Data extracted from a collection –

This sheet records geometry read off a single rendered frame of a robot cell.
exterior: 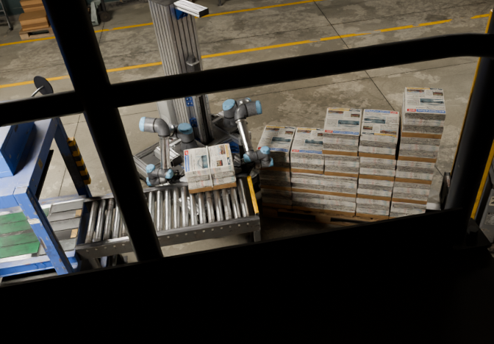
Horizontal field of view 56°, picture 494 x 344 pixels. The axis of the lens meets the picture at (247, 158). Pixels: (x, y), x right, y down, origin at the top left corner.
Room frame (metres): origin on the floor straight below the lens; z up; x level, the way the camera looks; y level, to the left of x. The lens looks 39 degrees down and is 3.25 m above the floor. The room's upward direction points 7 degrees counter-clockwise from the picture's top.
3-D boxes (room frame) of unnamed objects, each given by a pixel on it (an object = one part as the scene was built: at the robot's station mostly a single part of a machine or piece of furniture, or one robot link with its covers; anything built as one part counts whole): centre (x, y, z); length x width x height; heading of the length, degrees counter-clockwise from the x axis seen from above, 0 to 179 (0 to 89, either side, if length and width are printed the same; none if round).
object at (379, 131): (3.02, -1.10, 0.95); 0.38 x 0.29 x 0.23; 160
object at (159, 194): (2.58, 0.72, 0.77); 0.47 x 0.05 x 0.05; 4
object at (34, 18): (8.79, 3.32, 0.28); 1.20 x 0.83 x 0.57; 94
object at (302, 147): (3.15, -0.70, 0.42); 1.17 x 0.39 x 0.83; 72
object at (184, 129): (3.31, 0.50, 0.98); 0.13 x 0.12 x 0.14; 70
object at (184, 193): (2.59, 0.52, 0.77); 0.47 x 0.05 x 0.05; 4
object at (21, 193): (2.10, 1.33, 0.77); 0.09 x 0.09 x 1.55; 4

...

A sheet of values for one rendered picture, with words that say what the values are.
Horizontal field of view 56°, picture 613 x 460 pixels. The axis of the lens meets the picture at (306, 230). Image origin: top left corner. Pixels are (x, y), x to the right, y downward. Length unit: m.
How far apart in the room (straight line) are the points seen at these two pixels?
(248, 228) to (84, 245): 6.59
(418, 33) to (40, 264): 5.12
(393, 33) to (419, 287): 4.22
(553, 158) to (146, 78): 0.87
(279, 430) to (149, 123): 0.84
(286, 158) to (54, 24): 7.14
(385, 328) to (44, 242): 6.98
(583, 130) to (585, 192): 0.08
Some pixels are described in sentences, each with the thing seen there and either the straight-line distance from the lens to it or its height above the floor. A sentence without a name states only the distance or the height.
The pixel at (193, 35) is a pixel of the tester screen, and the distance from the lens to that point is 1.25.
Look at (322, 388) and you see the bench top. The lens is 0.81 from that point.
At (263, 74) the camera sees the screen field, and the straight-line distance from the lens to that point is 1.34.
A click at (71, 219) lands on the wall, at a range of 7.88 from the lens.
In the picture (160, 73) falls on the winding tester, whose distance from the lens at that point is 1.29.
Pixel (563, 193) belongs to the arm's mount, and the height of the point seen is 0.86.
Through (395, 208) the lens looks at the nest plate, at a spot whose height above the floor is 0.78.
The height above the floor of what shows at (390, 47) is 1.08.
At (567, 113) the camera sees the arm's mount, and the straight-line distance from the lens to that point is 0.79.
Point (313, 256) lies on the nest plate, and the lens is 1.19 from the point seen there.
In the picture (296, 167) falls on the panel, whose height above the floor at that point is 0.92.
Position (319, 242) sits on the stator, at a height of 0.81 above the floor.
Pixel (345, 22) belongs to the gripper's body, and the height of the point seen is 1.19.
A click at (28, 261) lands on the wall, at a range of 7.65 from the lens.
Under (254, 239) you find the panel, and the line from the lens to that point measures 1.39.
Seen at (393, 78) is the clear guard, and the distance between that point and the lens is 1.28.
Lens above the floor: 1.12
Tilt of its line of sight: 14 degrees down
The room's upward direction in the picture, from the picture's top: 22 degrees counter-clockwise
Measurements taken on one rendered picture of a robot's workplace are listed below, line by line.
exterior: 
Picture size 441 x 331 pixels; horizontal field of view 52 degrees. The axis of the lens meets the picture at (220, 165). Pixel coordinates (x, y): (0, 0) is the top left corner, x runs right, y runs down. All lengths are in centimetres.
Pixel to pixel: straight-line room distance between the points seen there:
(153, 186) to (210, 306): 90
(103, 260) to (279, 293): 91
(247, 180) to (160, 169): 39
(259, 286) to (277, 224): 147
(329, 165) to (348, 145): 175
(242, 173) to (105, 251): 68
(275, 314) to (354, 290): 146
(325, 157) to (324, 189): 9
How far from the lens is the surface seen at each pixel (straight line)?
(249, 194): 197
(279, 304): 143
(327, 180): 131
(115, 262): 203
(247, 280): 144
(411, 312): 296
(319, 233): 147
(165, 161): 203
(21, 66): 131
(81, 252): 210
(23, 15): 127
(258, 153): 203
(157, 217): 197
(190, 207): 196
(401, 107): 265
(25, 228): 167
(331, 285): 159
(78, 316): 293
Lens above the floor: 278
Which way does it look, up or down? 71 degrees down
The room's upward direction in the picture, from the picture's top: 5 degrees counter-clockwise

TASK GOAL – Count how many lines in the data above hold the string "falls", and give the number with no other words.

WRITTEN ANSWER – 2